- What to produce
The printed result should hold only the lines from the opening of the data through the line bearing "right_arm: ry (-0.235..0.240), rx", exactly as given and without pictures.

- Excerpted data

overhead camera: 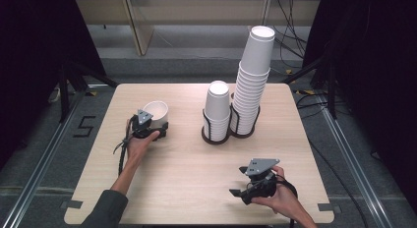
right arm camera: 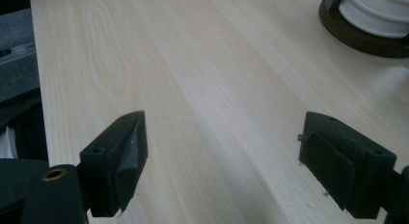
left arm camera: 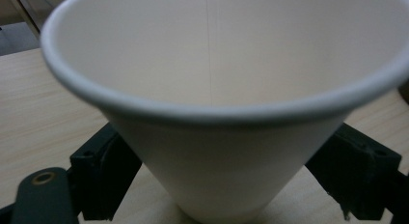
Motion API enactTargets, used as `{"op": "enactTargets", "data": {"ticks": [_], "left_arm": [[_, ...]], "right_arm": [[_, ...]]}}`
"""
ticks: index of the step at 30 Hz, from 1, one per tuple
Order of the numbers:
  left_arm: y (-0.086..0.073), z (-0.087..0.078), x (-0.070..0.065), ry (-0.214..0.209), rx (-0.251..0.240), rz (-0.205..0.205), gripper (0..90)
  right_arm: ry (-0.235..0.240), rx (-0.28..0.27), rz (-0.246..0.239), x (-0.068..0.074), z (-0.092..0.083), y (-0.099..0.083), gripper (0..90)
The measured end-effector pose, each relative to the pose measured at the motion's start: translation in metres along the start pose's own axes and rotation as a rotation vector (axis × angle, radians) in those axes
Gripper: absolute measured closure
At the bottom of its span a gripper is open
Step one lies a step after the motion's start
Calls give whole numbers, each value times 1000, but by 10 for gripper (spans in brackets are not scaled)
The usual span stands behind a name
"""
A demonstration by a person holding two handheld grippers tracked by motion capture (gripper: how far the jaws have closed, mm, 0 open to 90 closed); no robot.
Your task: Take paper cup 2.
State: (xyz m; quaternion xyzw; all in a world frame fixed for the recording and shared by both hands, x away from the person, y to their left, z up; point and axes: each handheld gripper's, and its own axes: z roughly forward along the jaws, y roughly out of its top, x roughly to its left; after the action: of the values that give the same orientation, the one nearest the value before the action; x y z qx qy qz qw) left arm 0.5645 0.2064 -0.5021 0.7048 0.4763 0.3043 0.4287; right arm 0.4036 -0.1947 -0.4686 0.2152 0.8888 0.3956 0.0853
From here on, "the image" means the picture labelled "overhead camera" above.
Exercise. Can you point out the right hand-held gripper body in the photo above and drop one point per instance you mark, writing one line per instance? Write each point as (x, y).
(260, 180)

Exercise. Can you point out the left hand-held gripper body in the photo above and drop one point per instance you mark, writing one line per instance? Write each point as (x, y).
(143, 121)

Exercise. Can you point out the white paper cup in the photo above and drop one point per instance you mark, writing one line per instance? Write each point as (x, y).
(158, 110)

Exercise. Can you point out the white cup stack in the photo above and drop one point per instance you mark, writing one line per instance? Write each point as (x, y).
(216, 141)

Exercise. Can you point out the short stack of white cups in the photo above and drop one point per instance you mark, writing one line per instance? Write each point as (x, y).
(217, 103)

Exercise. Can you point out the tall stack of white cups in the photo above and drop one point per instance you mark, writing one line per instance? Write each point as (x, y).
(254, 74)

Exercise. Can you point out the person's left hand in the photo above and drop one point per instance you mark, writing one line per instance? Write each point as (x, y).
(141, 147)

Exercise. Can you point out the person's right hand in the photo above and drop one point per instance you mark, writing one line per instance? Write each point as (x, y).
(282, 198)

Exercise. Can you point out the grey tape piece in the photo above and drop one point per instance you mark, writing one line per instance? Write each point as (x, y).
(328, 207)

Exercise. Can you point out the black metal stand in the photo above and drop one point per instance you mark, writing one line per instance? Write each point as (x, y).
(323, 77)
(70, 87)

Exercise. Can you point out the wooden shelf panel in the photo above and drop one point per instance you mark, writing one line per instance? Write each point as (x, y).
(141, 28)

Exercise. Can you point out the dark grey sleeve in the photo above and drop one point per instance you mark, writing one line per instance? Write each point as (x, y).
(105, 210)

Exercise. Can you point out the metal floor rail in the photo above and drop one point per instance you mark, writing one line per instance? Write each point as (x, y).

- Solution to this exercise
overhead camera: 
right arm camera: 
left arm camera: 
Motion API enactTargets, used as `{"op": "enactTargets", "data": {"ticks": [_], "left_arm": [[_, ...]], "right_arm": [[_, ...]]}}`
"""
ticks: index of the step at 30 Hz, from 1, one per tuple
Order of the numbers:
  left_arm: y (-0.086..0.073), z (-0.087..0.078), x (-0.070..0.065), ry (-0.214..0.209), rx (-0.251..0.240), rz (-0.205..0.205), gripper (0..90)
  right_arm: ry (-0.235..0.240), rx (-0.28..0.27), rz (-0.246..0.239), x (-0.068..0.074), z (-0.092..0.083), y (-0.099..0.083), gripper (0..90)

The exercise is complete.